• _What this task involves_:
Take the listing below and output it again exactly.

• _Data to process_:
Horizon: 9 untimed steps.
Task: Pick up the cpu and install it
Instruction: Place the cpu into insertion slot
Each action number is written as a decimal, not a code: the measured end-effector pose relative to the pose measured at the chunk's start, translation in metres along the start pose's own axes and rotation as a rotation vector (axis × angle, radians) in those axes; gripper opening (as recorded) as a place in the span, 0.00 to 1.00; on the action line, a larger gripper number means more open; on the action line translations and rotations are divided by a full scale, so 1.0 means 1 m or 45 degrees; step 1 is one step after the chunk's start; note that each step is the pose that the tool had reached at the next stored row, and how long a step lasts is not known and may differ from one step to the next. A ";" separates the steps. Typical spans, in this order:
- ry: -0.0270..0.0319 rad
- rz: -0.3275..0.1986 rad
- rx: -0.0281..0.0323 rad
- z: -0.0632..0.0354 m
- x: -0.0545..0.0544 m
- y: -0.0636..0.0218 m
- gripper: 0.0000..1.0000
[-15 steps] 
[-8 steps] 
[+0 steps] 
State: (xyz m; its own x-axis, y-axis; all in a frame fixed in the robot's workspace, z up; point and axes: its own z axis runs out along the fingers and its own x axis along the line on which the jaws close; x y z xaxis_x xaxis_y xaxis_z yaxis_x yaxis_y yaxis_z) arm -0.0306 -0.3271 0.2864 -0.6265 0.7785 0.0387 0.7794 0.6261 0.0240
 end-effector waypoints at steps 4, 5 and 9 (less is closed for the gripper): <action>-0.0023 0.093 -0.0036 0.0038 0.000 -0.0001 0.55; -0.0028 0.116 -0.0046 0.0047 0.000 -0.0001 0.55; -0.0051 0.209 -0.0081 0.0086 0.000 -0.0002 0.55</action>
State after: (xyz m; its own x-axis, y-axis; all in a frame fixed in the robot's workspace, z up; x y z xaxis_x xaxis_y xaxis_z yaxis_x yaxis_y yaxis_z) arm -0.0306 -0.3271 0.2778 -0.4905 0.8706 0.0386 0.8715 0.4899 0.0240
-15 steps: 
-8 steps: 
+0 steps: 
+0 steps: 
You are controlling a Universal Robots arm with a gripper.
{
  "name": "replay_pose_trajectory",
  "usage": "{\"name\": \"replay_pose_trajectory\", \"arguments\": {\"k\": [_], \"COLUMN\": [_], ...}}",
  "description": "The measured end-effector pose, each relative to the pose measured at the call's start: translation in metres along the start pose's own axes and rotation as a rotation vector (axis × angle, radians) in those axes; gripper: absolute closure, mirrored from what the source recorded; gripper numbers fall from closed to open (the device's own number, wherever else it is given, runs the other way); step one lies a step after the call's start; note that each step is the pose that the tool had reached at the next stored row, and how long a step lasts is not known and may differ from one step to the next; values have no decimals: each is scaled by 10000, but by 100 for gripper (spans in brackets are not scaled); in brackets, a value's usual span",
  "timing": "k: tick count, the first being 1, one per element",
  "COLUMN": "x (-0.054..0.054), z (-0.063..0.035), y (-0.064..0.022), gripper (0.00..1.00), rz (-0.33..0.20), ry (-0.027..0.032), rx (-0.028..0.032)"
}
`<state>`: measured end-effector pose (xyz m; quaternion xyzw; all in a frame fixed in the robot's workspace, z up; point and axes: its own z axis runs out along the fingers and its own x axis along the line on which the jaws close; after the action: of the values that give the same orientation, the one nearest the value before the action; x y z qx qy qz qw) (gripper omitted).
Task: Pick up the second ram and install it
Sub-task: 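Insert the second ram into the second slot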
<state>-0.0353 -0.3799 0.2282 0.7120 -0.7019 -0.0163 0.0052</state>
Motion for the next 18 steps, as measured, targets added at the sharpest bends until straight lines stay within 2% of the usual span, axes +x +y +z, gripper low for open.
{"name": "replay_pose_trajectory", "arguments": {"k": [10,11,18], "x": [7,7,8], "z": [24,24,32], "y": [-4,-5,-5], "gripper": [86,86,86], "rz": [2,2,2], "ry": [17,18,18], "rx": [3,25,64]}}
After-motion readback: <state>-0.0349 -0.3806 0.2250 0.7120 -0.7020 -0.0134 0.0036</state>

• _Solution to this task_:
Horizon: 9 untimed steps.
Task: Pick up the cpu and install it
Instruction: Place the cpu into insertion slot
Each action number is written as a decimal, not a code: the measured end-effector pose relative to the pose measured at the chunk's start, translation in metres along the start pose's own axes and rotation as a rotation vector (axis × angle, radians) in those axes; gripper opening (as recorded) as a place in the span, 0.00 to 1.00; on the action line, a larger gripper number means more open; on the action line translations and rotations are divided by a full scale, so 1.0 means 1 m or 45 degrees; step 1 is one step after the chunk's start; note that each step is the pose that the tool had reached at the next stored row, and how long a step lasts is not known and may differ from one step to the next. A ";" separates the steps. Typical spans, in this order:
- ry: -0.0270..0.0319 rad
- rz: -0.3275..0.1986 rad
- rx: -0.0281..0.0323 rad
- z: -0.0632..0.0354 m
- x: -0.0545..0.0544 m
- y: -0.0636..0.0218 m
- gripper: 0.0000..1.0000
[-15 steps] 
[-8 steps] 
[+0 steps] 
State: (xyz m; its own x-axis, y-axis; all in a frame fixed in the robot's workspace, z up; point and axes: its own z axis runs out along the fingers and its own x axis along the line on which the jaws close; x y z xaxis_x xaxis_y xaxis_z yaxis_x yaxis_y yaxis_z) arm -0.0306 -0.3271 0.2864 -0.6265 0.7785 0.0387 0.7794 0.6261 0.0240
 end-effector waypoints at steps 4, 5 and 9 (less is closed for the gripper): <action>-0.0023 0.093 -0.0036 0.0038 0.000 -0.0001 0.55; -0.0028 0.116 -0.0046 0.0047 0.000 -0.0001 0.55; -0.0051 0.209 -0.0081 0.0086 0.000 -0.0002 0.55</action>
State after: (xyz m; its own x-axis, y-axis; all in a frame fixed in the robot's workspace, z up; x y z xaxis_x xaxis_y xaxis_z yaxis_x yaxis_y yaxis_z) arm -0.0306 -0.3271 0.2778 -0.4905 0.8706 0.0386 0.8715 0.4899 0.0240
-15 steps: 
-8 steps: 
+0 steps: 
+0 steps: 
You are controlling a Universal Robots arm with a gripper.
{
  "name": "replay_pose_trajectory",
  "usage": "{\"name\": \"replay_pose_trajectory\", \"arguments\": {\"k\": [_], \"COLUMN\": [_], ...}}",
  "description": "The measured end-effector pose, each relative to the pose measured at the call's start: translation in metres along the start pose's own axes and rotation as a rotation vector (axis × angle, radians) in those axes; gripper: absolute closure, mirrored from what the source recorded; gripper numbers fall from closed to open (the device's own number, wherever else it is given, runs the other way); step one lies a step after the call's start; note that each step is the pose that the tool had reached at the next stored row, and how long a step lasts is not known and may differ from one step to the next; values have no decimals: each is scaled by 10000, but by 100 for gripper (spans in brackets are not scaled); in brackets, a value's usual span",
  "timing": "k: tick count, the first being 1, one per element",
  "COLUMN": "x (-0.054..0.054), z (-0.063..0.035), y (-0.064..0.022), gripper (0.00..1.00), rz (-0.33..0.20), ry (-0.027..0.032), rx (-0.028..0.032)"
}
`<state>`: measured end-effector pose (xyz m; quaternion xyzw; all in a frame fixed in the robot's workspace, z up; point and axes: its own z axis runs out along the fingers and its own x axis along the line on which the jaws close; after the action: of the values that give the same orientation, the one nearest the value before the action; x y z qx qy qz qw) (gripper omitted).
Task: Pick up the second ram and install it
Sub-task: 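Insert the second ram into the second slot
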<state>-0.0353 -0.3799 0.2282 0.7120 -0.7019 -0.0163 0.0052</state>
Motion for the next 18 steps, as measured, targets added at the sharpest bends until straight lines stay within 2% of the usual span, axes +x +y +z, gripper low for open.
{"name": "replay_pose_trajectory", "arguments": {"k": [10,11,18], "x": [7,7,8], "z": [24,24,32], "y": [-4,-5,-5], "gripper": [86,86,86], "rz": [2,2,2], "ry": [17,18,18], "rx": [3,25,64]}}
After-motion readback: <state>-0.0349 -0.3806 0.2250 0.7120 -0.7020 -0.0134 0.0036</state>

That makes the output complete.